___ SUPPLIED INFORMATION

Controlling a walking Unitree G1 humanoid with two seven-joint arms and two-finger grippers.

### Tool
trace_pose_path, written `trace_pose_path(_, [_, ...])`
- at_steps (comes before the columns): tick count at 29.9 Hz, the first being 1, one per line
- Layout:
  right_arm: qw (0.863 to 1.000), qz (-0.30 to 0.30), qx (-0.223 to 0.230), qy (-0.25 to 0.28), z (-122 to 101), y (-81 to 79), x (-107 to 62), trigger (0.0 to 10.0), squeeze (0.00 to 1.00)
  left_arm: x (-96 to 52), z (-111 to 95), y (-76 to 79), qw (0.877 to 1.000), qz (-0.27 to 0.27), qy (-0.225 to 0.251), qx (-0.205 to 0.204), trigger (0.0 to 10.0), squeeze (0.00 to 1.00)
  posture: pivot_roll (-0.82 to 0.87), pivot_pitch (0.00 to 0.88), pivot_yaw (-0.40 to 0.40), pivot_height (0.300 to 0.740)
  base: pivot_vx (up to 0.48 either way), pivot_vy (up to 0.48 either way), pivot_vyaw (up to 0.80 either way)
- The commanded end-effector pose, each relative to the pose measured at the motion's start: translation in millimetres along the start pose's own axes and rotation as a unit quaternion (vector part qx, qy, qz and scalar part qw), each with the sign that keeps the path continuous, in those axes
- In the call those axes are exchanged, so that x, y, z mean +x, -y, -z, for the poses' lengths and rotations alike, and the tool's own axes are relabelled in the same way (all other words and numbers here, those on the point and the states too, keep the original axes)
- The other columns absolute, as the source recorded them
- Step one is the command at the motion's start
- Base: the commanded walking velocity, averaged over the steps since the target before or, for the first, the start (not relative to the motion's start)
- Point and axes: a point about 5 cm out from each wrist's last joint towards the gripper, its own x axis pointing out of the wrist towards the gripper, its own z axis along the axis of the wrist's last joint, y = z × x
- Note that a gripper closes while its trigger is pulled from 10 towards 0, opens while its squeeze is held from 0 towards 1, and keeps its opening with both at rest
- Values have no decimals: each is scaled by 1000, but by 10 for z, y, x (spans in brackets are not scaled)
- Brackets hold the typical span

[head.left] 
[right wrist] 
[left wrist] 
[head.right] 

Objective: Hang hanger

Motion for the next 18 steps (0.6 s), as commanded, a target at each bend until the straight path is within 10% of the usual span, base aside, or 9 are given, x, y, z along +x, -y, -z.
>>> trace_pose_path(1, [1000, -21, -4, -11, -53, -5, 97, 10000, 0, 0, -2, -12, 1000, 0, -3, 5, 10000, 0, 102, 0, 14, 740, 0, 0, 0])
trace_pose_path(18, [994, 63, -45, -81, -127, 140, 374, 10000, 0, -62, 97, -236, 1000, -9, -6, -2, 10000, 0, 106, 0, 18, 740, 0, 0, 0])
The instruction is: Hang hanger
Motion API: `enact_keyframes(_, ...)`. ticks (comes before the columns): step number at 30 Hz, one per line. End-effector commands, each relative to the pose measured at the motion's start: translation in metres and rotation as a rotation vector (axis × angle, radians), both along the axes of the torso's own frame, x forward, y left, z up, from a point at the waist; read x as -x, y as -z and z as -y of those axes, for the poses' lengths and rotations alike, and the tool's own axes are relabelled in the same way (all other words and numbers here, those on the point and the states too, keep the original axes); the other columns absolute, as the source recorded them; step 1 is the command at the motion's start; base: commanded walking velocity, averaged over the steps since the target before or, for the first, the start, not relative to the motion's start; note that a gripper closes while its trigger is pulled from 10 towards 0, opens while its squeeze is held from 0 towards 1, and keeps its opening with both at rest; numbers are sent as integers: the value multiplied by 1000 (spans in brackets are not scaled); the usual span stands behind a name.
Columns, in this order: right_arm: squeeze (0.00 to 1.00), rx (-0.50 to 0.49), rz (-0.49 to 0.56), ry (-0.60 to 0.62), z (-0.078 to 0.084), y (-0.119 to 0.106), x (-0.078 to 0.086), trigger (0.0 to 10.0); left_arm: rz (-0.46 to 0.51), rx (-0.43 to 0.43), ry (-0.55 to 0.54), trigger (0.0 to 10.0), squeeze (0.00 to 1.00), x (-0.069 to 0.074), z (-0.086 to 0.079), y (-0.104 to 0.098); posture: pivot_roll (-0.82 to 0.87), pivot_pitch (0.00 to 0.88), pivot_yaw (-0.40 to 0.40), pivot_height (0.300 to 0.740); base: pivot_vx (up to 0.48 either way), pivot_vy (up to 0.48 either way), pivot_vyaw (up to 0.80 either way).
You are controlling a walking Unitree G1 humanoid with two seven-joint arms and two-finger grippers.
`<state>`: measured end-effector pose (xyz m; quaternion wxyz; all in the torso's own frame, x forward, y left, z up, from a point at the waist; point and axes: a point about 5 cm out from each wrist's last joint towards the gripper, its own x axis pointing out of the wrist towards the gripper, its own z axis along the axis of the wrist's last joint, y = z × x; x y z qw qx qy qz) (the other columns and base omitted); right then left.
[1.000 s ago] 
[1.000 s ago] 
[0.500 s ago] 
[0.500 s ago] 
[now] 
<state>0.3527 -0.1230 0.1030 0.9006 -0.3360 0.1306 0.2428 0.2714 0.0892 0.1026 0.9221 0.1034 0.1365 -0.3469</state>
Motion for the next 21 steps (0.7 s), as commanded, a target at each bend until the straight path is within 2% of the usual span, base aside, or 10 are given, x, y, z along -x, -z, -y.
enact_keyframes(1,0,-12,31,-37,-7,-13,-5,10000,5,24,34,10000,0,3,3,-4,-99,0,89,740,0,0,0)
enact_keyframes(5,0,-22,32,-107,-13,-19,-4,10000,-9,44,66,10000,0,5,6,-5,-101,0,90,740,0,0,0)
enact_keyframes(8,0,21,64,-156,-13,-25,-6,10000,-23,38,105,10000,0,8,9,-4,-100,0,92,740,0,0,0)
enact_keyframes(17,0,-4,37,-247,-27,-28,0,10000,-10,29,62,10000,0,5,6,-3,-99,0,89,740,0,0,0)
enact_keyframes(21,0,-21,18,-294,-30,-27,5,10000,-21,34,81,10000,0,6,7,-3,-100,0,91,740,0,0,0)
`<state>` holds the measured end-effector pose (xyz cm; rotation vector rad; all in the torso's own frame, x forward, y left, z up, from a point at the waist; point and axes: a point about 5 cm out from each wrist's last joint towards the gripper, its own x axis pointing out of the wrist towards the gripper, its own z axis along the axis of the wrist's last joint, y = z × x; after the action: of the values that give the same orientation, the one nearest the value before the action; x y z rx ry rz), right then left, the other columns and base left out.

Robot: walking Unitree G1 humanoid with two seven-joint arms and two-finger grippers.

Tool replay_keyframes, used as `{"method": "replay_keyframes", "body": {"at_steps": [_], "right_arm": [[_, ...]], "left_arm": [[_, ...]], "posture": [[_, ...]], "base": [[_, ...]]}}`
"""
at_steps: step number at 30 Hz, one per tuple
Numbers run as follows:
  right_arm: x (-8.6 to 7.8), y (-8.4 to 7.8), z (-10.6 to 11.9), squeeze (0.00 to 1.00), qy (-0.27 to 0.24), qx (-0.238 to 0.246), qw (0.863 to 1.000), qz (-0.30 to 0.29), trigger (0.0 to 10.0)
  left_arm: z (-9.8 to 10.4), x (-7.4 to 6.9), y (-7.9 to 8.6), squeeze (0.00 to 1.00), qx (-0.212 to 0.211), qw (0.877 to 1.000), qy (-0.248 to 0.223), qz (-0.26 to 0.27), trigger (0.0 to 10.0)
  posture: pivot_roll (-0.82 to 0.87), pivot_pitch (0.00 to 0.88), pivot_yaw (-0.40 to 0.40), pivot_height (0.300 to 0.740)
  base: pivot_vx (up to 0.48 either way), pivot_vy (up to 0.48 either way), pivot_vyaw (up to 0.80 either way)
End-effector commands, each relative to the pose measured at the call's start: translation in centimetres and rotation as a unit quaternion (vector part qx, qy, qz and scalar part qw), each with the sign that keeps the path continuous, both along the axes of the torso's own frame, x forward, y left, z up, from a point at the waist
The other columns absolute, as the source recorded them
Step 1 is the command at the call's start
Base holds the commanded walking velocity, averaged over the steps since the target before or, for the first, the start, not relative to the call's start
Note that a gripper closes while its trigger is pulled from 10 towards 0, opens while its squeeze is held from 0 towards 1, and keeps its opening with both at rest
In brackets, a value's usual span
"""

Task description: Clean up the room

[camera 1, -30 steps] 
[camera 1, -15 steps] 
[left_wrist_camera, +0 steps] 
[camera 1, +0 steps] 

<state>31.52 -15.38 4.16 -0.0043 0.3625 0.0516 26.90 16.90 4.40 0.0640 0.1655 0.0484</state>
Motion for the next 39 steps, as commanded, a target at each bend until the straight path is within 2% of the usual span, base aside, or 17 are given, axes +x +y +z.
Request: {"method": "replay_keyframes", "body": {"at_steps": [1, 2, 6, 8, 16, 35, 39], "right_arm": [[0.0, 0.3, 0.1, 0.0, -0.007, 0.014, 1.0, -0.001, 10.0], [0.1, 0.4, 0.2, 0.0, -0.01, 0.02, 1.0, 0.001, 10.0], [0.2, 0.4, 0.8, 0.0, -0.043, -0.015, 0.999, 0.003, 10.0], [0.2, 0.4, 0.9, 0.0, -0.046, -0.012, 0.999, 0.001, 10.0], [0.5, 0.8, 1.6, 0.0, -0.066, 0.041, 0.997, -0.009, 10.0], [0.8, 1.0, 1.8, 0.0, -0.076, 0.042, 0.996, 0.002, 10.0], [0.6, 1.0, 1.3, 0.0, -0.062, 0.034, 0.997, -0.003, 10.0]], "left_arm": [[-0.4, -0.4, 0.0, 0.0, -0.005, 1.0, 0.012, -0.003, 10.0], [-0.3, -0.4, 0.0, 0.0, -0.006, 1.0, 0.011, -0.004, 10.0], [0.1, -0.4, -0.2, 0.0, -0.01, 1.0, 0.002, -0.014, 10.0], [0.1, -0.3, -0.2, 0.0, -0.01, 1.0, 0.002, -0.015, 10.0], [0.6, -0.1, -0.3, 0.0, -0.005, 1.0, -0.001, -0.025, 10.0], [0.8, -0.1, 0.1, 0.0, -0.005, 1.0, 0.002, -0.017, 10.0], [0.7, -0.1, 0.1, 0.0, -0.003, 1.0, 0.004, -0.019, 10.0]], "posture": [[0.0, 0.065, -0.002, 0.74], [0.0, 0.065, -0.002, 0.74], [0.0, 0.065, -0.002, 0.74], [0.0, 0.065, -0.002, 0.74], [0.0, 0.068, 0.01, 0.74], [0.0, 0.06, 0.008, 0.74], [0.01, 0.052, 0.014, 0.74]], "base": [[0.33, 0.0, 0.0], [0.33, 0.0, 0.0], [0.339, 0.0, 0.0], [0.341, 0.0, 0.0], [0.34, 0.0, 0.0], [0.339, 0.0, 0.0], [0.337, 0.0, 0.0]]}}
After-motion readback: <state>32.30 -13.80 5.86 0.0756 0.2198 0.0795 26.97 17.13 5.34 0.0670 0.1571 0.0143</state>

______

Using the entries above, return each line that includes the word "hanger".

Objective: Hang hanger
The instruction is: Hang hanger

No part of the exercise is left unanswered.